## What you will do
The answer is a stretch of the material below, returned exactly: the line containing "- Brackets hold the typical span", the line containing "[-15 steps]", and all lines between.

## Dataset content
'''
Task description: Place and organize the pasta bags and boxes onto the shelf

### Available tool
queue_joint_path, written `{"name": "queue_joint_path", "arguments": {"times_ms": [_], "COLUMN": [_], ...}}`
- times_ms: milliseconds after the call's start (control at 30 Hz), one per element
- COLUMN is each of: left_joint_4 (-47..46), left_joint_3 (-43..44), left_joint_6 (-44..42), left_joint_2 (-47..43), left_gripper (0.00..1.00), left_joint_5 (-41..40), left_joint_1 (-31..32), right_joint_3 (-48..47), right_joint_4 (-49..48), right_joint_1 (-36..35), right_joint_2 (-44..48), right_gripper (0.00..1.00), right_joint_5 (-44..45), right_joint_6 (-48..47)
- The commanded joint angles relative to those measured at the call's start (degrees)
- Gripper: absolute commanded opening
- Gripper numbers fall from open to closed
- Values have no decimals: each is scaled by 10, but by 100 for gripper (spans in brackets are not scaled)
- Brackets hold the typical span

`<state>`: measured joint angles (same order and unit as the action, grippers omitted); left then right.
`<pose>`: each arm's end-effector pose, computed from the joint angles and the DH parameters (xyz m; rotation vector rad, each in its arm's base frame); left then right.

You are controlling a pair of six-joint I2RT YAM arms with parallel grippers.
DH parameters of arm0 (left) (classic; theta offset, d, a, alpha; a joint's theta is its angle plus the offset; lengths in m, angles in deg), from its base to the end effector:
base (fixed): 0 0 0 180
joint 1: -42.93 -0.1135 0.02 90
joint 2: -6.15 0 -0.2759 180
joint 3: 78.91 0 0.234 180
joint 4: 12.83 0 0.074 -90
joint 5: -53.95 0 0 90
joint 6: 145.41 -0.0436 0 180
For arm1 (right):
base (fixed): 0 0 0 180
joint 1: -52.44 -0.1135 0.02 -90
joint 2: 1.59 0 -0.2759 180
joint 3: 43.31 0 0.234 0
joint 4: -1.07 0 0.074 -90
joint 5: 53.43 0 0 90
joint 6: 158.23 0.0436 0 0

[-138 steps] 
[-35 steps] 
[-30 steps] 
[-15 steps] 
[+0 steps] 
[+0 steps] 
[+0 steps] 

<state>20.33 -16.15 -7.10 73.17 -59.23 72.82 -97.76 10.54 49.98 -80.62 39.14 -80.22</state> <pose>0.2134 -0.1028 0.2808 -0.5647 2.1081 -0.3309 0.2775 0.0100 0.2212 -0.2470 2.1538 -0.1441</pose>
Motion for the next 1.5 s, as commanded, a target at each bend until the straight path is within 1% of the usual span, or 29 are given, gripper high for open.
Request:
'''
## Task result
- Brackets hold the typical span

`<state>`: measured joint angles (same order and unit as the action, grippers omitted); left then right.
`<pose>`: each arm's end-effector pose, computed from the joint angles and the DH parameters (xyz m; rotation vector rad, each in its arm's base frame); left then right.

You are controlling a pair of six-joint I2RT YAM arms with parallel grippers.
DH parameters of arm0 (left) (classic; theta offset, d, a, alpha; a joint's theta is its angle plus the offset; lengths in m, angles in deg), from its base to the end effector:
base (fixed): 0 0 0 180
joint 1: -42.93 -0.1135 0.02 90
joint 2: -6.15 0 -0.2759 180
joint 3: 78.91 0 0.234 180
joint 4: 12.83 0 0.074 -90
joint 5: -53.95 0 0 90
joint 6: 145.41 -0.0436 0 180
For arm1 (right):
base (fixed): 0 0 0 180
joint 1: -52.44 -0.1135 0.02 -90
joint 2: 1.59 0 -0.2759 180
joint 3: 43.31 0 0.234 0
joint 4: -1.07 0 0.074 -90
joint 5: 53.43 0 0 90
joint 6: 158.23 0.0436 0 0

[-138 steps] 
[-35 steps] 
[-30 steps] 
[-15 steps] 

Work on the exercise is complete.